Airline consumers finally have a seat at the table in US Senate Commerce Committee


WASHINGTON, DC – The Business Travel Coalition (BTC) today applauded US Senate Commerce Committee Chairman John Thune (R-SD) and Ranking Member Bill Nelson (D-FL) for their vision in introducing a Federal Aviation Administration (FAA) reauthorization bill with a strong airline price-transparency provision and commended Senators Blumenthal (D-CT), Klobuchar (D-MN), Markey (D-MA) and Schumer (D-NY) for their leadership in filing sorely needed pro-consumer amendments regarding price gouging, seat squeezing and airlines deceiving where carriers are not held sufficiently accountable for unfair and deceptive practices and unfair methods of competition, all of which have become of heightened concern in a radically consolidated industry.

BTC strongly endorses a filed amendment that would establish a national commission that, in part, would be tasked with examining the impediments to access by foreign air carriers to routes to and from the United States. As important, another amendment would have the U.S. General Accountability Office (GAO) conduct a study of airline alliances. GAO would look at, among many alliance-related issues, whether there are alternatives to antitrust immunity that could be conferred that would also produce public benefits. Particularly essential is an amendment to restore the right of consumers and State Attorneys General to sue airlines for unfair and deceptive practices.

“A private right of action – the right of consumers and State Attorneys General to sue airlines- needs to be reinstated to reflect the intent of Congress when it passed the Airline Deregulation Act of 1978. State Attorneys General would then be able to protect their citizens as they do in every other consumer-facing industry for practices such as bait and switch, misrepresentation, unethical or unscrupulous conduct, unwarranted health and safety risks and price gouging,” stated BTC founder Kevin Mitchell. “This would strengthen the enforcement hand of the U.S. Department of Transportation (DOT) and provide sorely needed discipline in a consolidated industry to prevent airlines from trampling upon the rights of consumers,” added Mitchell.
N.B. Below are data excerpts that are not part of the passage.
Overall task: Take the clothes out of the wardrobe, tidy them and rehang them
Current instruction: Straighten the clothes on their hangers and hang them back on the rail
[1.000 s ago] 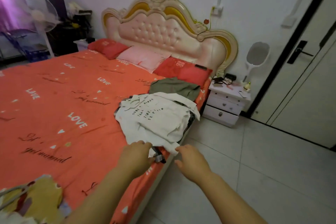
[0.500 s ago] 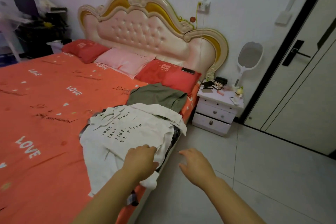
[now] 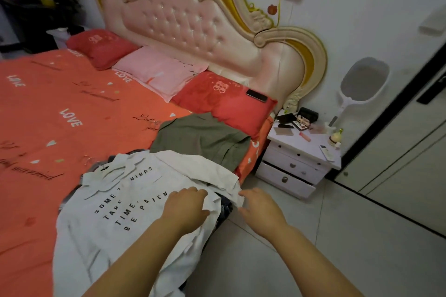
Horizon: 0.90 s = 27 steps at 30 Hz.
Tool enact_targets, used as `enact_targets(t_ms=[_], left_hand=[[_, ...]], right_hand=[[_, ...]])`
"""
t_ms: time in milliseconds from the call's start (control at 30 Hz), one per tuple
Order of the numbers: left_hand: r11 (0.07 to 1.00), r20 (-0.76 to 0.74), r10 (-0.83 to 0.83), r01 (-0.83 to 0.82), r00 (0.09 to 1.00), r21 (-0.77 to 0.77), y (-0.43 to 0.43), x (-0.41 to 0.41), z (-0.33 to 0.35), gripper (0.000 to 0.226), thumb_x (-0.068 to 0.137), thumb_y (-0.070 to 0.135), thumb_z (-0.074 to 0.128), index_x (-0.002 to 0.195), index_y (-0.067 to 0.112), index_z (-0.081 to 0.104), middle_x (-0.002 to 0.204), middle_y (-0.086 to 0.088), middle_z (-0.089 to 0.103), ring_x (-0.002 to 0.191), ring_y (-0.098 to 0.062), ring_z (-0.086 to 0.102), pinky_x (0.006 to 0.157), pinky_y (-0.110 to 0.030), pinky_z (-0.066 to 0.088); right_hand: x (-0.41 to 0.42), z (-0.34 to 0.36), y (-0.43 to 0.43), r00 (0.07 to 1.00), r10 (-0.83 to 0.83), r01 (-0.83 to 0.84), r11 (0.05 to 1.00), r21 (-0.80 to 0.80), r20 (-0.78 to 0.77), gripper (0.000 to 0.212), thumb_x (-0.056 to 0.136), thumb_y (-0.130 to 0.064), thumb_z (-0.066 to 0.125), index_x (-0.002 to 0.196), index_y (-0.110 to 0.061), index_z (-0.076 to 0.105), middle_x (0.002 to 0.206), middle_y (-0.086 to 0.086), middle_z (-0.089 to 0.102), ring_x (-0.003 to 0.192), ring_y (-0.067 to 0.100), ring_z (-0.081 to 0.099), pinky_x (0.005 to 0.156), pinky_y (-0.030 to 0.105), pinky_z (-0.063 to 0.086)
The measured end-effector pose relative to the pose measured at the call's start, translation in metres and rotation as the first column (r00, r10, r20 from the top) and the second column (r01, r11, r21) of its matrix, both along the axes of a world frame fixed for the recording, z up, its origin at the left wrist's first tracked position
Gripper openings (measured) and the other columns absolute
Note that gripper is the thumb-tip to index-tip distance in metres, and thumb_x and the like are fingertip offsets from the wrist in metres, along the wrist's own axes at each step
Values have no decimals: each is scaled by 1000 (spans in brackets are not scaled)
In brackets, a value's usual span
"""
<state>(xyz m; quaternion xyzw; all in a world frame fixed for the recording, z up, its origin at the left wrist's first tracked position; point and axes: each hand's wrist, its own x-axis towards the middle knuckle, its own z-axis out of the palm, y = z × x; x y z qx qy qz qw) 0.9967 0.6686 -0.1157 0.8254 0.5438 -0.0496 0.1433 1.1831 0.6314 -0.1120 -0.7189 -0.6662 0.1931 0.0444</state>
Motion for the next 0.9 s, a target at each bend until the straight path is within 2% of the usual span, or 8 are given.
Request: enact_targets(t_ms=[200, 333, 400, 633, 767, 900], left_hand=[[985, -9, 169, -169, 986, -22, 87, 56, -17, 49, 93, 46, 45, 137, 26, 38, 133, 1, 50, 117, -21, 50, 95, -33, 38], [964, -28, 261, -262, 965, -52, 132, 88, -15, 50, 93, 46, 44, 138, 25, 38, 132, 1, 51, 116, -21, 51, 94, -32, 39], [947, -34, 311, -313, 950, -69, 154, 97, -15, 51, 93, 47, 44, 139, 25, 38, 132, 0, 51, 116, -21, 51, 94, -33, 39], [892, -55, 440, -444, 896, -90, 235, 99, -32, 48, 93, 47, 45, 135, 25, 41, 133, 0, 51, 117, -20, 51, 95, -32, 38], [857, 15, 510, -506, 860, -99, 290, 90, -43, 40, 94, 44, 45, 127, 23, 48, 128, 0, 55, 111, -19, 54, 93, -30, 39], [813, 71, 581, -575, 811, -90, 332, 79, -47, 40, 94, 39, 47, 131, 23, 46, 128, -1, 55, 111, -20, 55, 94, -30, 40]], right_hand=[[72, -21, 111, 990, 142, -142, 990, -20, -15, 34, 89, -26, 52, 122, -18, 57, 120, 6, 55, 108, 22, 52, 88, 28, 44], [109, -23, 181, 968, 249, -249, 968, -41, -6, 34, 89, -25, 51, 121, -16, 56, 117, 7, 54, 109, 25, 53, 88, 32, 46], [117, -25, 215, 953, 301, -301, 952, -52, -10, 39, 90, -25, 51, 127, -16, 53, 122, 9, 53, 113, 25, 50, 91, 32, 44], [116, -42, 326, 903, 430, -427, 900, -85, 13, 46, 91, -31, 53, 135, -19, 46, 130, 7, 49, 121, 23, 46, 100, 31, 38], [104, -48, 387, 875, 481, -473, 874, -112, 59, 45, 92, -32, 52, 135, -19, 46, 132, 7, 48, 122, 23, 46, 101, 30, 38], [84, -48, 439, 823, 563, -553, 825, -118, 75, 45, 93, -31, 51, 136, -19, 45, 132, 6, 48, 122, 22, 45, 102, 29, 36]])
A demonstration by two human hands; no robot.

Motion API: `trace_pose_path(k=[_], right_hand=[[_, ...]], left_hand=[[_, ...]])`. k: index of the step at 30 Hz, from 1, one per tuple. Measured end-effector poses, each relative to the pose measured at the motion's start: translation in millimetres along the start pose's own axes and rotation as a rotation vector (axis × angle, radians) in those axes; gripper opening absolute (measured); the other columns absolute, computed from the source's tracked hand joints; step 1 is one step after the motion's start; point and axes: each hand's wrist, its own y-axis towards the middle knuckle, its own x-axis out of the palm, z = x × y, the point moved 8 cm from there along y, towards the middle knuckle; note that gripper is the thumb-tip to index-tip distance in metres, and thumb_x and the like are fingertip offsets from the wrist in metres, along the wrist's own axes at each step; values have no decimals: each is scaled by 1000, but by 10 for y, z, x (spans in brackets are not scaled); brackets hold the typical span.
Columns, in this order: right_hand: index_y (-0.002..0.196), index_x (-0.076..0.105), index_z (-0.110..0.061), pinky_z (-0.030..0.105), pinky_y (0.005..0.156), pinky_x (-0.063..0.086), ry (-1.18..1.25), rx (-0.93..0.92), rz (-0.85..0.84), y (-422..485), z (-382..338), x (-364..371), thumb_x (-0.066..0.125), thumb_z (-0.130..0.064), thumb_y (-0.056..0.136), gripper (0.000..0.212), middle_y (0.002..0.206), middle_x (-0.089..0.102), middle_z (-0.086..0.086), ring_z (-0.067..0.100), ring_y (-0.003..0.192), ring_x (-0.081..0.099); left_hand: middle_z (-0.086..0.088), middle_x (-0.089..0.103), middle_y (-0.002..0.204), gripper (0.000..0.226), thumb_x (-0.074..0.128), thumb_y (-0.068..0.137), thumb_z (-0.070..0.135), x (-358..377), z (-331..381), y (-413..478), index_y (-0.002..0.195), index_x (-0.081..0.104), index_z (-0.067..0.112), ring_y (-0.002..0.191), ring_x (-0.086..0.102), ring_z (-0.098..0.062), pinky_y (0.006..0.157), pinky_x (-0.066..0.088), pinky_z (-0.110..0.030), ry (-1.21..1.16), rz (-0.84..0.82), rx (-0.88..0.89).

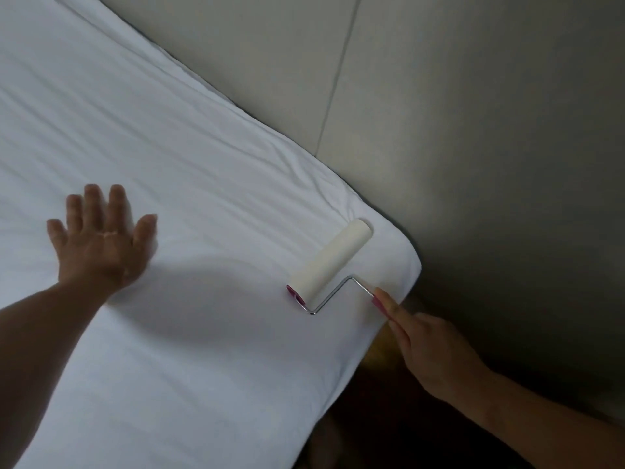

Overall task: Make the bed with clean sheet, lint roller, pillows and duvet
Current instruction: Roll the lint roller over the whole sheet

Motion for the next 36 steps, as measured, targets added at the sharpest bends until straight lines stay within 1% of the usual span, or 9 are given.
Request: trace_pose_path(k=[4,9,14,19,23,26,30,33,36], right_hand=[[138,-23,-63,19,52,42,-122,32,-29,-290,116,15,3,-57,93,53,76,47,-13,6,60,51],[142,-24,-58,22,66,52,-181,149,-120,-546,251,-12,19,-50,104,58,80,51,-12,6,67,55],[147,-11,-57,25,74,54,-177,208,-221,-684,133,-312,18,-54,100,55,84,59,-12,6,72,60],[148,5,-57,15,88,48,-249,190,-198,-554,-427,-929,12,-59,92,56,110,69,-15,1,94,65],[135,46,-61,-11,81,25,-194,66,58,129,-1145,-1337,23,-61,102,40,89,68,-31,-9,69,63],[133,54,-55,-4,83,36,-129,-69,79,926,-1743,-1192,42,-52,93,42,100,69,-29,0,88,67],[129,53,-57,-6,69,35,15,-235,49,2222,-2815,-1062,58,-29,97,43,79,54,-51,-13,74,59],[140,53,-43,-3,70,34,87,-327,46,3190,-3670,-918,49,-34,102,40,104,65,-29,6,101,65],[128,62,-29,24,72,40,140,-361,58,3966,-4491,-805,41,-40,104,34,99,70,-4,24,99,65]], left_hand=[[-19,11,162,82,14,93,73,-16,40,-12,156,14,19,148,8,-43,115,12,-68,-30,35,48],[-22,16,160,85,11,93,73,29,11,33,154,18,14,146,13,-47,113,12,-70,-9,23,56],[-18,21,159,82,17,92,75,-73,-63,11,154,21,21,144,20,-43,113,22,-65,-27,12,101],[-2,27,161,78,17,89,78,-350,-277,78,152,25,34,142,32,-31,109,29,-55,-110,24,176],[-7,30,160,81,18,88,74,-524,-828,315,153,31,27,142,33,-33,108,30,-56,-115,65,56],[-4,12,166,83,7,87,78,-508,-1519,583,157,16,33,151,12,-27,116,16,-56,-79,63,-181],[-1,-4,167,81,5,88,79,-471,-2140,916,158,0,38,153,-4,-24,119,6,-58,-48,19,-303],[-1,-7,167,84,0,86,81,-489,-2395,1110,157,-3,37,153,-7,-25,119,3,-59,-84,58,-369],[0,-7,167,83,0,86,79,-441,-2424,1145,157,-4,38,153,-10,-24,119,-2,-58,-93,101,-378]])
In the past ten years the U.S. has gone from eleven airlines controlling some eighty percent of domestic seat capacity to just four airlines today. This profound consolidation of the industry has benefited airlines tremendously enabling record-level, sustainable profits. A financially viable air transportation system is important to the social and economic goals of the country. However, competitive concentration has led to airline policies and practices that seek to reduce price transparency, undermine the U.S. DOT’s consumer protection authority and block foreign carrier new entry through commercial protectionism. Only strong and determined Congressional leadership will solve the many problems consumers now face in an industry indifferent to their rights and needs.